__PROBLEM STATEMENT__. Filter the material below down to the lines with the word "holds" and give those lines.

__INPUT MATERIAL__.
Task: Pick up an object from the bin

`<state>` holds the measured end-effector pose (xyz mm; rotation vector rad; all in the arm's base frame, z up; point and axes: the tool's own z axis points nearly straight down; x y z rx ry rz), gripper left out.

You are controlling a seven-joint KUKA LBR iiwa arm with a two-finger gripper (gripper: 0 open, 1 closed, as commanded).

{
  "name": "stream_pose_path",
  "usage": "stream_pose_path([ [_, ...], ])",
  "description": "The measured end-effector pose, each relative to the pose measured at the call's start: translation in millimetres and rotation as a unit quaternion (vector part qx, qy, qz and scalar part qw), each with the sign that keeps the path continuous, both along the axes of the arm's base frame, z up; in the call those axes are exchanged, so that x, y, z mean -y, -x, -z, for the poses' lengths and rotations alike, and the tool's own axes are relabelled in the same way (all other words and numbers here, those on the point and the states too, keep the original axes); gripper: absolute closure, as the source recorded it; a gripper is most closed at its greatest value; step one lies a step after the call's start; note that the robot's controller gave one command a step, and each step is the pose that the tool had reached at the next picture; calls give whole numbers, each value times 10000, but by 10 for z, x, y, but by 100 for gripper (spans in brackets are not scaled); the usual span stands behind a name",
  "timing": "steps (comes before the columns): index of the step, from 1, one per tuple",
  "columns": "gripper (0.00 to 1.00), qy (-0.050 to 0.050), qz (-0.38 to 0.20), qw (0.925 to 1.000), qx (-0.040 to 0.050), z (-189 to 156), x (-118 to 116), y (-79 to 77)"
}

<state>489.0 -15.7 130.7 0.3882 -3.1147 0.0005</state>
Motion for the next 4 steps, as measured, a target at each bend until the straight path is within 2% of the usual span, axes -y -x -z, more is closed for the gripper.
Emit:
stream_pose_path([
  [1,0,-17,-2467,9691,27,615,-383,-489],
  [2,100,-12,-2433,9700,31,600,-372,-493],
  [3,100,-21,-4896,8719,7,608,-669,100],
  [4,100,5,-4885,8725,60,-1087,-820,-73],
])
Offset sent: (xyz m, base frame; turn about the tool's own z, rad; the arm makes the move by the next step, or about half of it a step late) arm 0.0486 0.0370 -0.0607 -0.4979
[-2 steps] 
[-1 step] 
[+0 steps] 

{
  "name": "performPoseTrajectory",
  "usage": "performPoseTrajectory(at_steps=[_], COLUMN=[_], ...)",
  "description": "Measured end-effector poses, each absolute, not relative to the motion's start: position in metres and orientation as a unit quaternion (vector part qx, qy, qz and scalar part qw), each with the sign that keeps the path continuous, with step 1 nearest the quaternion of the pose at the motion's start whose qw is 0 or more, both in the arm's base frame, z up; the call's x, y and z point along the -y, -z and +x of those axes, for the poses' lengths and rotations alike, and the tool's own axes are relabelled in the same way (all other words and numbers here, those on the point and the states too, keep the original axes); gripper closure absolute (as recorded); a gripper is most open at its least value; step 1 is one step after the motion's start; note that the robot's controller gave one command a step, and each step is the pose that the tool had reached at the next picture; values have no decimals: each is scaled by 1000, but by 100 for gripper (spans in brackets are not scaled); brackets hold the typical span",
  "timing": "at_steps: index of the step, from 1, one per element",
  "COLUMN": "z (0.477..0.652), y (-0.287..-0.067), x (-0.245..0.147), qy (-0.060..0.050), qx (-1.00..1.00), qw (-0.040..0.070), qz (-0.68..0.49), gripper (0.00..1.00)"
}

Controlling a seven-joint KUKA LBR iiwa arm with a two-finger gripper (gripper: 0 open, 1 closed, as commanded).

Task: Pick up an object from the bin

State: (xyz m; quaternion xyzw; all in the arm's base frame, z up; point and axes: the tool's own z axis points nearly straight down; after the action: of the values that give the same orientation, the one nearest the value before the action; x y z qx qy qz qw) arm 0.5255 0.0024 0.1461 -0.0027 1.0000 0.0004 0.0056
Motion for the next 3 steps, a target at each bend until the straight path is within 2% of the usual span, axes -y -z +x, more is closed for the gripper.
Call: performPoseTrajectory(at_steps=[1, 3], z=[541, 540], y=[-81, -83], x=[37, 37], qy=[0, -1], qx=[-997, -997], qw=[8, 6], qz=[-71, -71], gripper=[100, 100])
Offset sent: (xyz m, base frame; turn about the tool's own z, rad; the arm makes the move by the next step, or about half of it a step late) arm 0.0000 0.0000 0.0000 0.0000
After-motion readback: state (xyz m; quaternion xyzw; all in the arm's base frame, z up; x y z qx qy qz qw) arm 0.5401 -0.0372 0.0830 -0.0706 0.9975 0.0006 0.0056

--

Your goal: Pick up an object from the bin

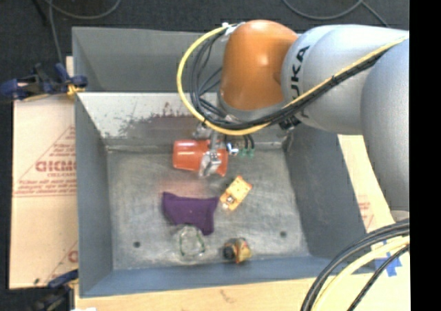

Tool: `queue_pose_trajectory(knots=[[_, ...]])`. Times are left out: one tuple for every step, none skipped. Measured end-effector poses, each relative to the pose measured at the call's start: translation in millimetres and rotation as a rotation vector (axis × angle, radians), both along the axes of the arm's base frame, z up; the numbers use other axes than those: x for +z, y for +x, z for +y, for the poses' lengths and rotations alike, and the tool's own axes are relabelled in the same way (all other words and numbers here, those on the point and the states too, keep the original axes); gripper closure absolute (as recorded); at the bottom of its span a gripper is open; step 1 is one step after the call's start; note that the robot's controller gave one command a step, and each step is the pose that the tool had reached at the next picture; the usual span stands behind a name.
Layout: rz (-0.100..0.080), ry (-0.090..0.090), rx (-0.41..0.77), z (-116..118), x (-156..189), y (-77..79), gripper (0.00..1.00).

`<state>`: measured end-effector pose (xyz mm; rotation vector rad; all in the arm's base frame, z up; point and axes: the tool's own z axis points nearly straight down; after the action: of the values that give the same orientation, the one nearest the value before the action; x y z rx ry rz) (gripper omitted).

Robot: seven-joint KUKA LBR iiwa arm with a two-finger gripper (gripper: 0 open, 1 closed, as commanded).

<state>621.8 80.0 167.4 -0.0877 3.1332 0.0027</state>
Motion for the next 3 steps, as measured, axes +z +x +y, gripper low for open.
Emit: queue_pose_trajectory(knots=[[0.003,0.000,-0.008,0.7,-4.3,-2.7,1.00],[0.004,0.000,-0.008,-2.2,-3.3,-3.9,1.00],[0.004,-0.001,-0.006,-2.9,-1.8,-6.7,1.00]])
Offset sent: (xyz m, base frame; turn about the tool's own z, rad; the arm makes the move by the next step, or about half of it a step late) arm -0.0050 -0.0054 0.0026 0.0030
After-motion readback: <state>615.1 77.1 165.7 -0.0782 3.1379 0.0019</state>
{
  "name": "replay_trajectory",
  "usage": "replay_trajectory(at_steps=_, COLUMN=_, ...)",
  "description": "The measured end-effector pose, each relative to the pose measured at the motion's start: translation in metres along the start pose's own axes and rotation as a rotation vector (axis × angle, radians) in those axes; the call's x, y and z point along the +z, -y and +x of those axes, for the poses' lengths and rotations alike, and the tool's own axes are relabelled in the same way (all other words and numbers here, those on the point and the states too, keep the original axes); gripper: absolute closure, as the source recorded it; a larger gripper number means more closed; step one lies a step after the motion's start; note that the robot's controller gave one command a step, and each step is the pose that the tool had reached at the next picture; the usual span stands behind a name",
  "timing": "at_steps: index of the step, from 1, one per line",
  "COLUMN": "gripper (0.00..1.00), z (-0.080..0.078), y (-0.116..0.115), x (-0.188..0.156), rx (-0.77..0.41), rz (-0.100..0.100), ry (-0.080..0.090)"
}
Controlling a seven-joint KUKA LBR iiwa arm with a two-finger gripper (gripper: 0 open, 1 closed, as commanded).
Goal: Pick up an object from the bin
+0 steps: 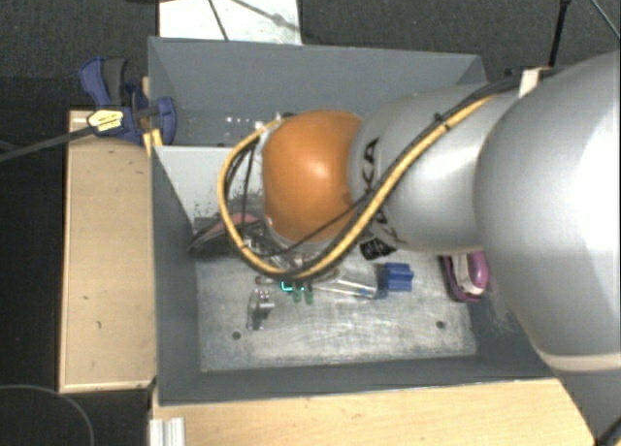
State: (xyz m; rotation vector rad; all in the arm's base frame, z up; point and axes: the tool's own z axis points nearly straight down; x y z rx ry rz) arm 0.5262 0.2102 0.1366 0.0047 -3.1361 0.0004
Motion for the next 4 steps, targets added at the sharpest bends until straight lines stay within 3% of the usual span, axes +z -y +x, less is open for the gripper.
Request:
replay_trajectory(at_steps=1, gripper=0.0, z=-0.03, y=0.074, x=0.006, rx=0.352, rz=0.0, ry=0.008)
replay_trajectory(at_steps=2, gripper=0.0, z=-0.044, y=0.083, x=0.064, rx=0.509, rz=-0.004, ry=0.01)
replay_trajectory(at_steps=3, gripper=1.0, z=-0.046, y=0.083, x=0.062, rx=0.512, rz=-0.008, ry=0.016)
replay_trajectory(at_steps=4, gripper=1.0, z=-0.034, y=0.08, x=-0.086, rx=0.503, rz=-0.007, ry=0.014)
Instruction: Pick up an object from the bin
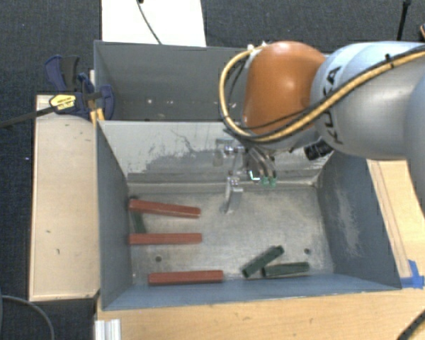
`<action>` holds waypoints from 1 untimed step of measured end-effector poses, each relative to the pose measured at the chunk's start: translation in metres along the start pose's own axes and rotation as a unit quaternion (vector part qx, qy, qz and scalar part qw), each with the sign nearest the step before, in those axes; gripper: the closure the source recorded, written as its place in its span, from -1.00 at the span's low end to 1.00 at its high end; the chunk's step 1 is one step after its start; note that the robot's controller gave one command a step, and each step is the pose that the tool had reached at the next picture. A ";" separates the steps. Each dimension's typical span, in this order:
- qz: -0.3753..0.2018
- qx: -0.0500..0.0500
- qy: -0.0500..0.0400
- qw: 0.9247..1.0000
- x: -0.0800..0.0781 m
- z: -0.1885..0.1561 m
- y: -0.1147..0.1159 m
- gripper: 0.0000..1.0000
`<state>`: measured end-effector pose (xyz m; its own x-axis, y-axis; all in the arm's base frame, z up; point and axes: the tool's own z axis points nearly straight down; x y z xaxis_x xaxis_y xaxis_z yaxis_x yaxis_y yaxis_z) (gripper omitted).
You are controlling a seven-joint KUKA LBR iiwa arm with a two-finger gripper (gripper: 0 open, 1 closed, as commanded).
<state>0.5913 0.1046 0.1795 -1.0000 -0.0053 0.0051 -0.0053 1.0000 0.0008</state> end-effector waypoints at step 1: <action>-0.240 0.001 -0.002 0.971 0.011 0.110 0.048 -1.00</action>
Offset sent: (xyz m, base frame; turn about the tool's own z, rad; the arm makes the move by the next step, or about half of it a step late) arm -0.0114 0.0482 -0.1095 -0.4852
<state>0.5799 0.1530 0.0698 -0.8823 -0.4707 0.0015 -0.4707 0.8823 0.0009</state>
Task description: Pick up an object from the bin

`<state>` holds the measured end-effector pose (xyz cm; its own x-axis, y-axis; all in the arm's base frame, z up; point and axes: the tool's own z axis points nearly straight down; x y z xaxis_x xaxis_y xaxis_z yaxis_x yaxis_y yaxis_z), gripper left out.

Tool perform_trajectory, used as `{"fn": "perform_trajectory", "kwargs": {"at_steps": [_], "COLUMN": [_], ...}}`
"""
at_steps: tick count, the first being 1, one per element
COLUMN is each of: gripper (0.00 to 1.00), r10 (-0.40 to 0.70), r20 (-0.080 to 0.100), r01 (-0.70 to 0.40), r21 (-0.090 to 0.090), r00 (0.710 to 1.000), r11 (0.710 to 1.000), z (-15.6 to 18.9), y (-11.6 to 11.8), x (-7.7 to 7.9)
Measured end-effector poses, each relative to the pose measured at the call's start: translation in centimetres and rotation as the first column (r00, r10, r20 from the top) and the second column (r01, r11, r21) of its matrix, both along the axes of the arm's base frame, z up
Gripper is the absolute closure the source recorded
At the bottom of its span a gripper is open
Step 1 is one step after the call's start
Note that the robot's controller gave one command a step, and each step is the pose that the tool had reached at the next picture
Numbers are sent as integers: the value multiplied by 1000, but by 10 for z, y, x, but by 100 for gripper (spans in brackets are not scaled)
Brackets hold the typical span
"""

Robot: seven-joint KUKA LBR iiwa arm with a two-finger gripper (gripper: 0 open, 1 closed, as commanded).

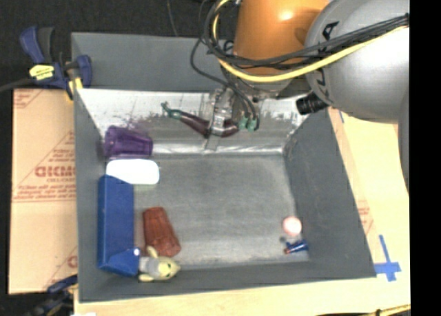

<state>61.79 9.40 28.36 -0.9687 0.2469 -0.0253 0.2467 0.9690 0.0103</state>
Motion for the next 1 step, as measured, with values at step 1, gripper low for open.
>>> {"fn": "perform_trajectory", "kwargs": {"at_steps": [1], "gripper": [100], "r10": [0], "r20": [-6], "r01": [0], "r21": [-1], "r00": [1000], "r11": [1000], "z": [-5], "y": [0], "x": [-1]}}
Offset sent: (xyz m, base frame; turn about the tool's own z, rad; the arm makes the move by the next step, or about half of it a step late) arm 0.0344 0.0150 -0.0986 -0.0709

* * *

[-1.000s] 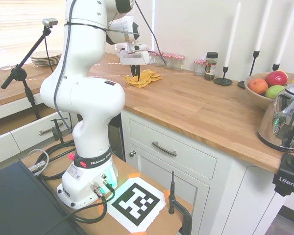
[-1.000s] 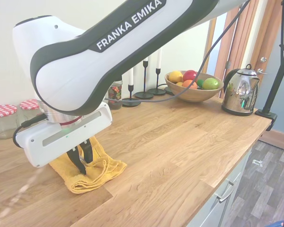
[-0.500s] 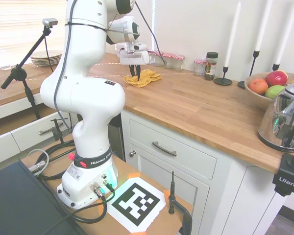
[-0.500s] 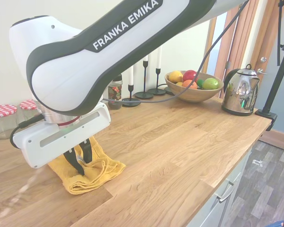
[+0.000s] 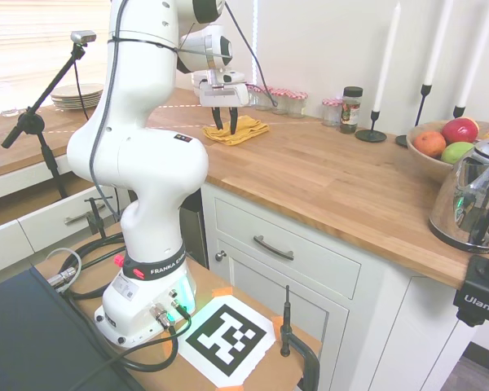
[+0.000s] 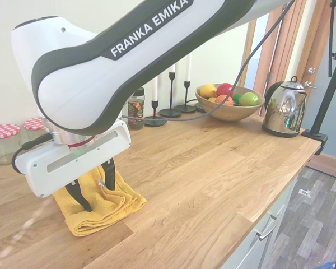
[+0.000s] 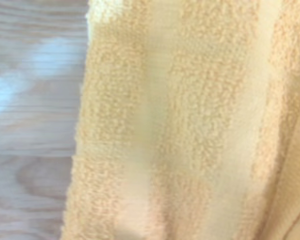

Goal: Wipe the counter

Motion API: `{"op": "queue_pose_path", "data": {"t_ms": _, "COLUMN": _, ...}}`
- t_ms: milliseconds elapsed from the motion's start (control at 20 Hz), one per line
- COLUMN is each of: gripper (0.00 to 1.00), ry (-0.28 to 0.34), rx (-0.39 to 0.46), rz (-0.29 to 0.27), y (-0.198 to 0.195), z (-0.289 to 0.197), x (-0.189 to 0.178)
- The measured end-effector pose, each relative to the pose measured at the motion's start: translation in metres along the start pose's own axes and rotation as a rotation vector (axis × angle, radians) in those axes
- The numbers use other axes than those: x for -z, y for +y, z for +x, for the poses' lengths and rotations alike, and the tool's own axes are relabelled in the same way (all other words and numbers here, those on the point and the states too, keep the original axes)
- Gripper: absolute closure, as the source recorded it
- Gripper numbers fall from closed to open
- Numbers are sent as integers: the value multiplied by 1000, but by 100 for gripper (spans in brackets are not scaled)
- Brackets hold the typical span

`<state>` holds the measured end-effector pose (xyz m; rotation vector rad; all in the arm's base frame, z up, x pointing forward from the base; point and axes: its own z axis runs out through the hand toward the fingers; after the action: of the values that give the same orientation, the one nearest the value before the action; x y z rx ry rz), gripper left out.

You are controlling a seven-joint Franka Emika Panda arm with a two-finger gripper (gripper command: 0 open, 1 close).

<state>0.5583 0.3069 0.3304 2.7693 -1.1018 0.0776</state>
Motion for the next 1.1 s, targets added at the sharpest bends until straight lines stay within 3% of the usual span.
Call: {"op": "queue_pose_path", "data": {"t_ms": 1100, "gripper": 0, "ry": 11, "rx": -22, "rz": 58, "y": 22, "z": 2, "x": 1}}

__REPLY TO THE EXERCISE__.
`<state>` holds the measured end-effector pose (xyz mm; rotation vector rad; all in the arm's base frame, z up; point and axes: the tool's own z axis points nearly straight down; x y z rx ry rz), gripper left out.
`<action>` holds waypoints from 1 untimed step of measured end-effector poses, each relative to the pose measured at the chunk's start: translation in metres along the start pose's own axes and rotation as a unit quaternion (vector part qx, qy, qz and scalar part qw), each with the sign nearest the step before, in those axes; gripper: the closure the source recorded, written as its place in its span, from -1.00 at the span's low end to 1.00 at its high end; the chunk's step 1 is one step after its start; note that the robot's controller gave one command a step, and each step is the pose that the tool had reached at the next picture. A ";" separates the steps. Each dimension's typical span, in this order:
`<state>` holds the measured end-effector pose (xyz cm; its own x-axis, y-axis; all in the arm's base frame, z up; point and axes: the tool's own z axis points nearly straight down; x y z xaxis_x xaxis_y xaxis_z yaxis_x yaxis_y yaxis_z), gripper left out.
`<state>` holds the measured end-effector pose (xyz m; rotation vector rad; all in the arm's base frame, z up, x pointing forward from the base; point and axes: its own z axis runs out through the hand toward the fingers; after the action: of the values that give the same orientation, the one nearest the value before the action; x y z rx ry rz), gripper left out.

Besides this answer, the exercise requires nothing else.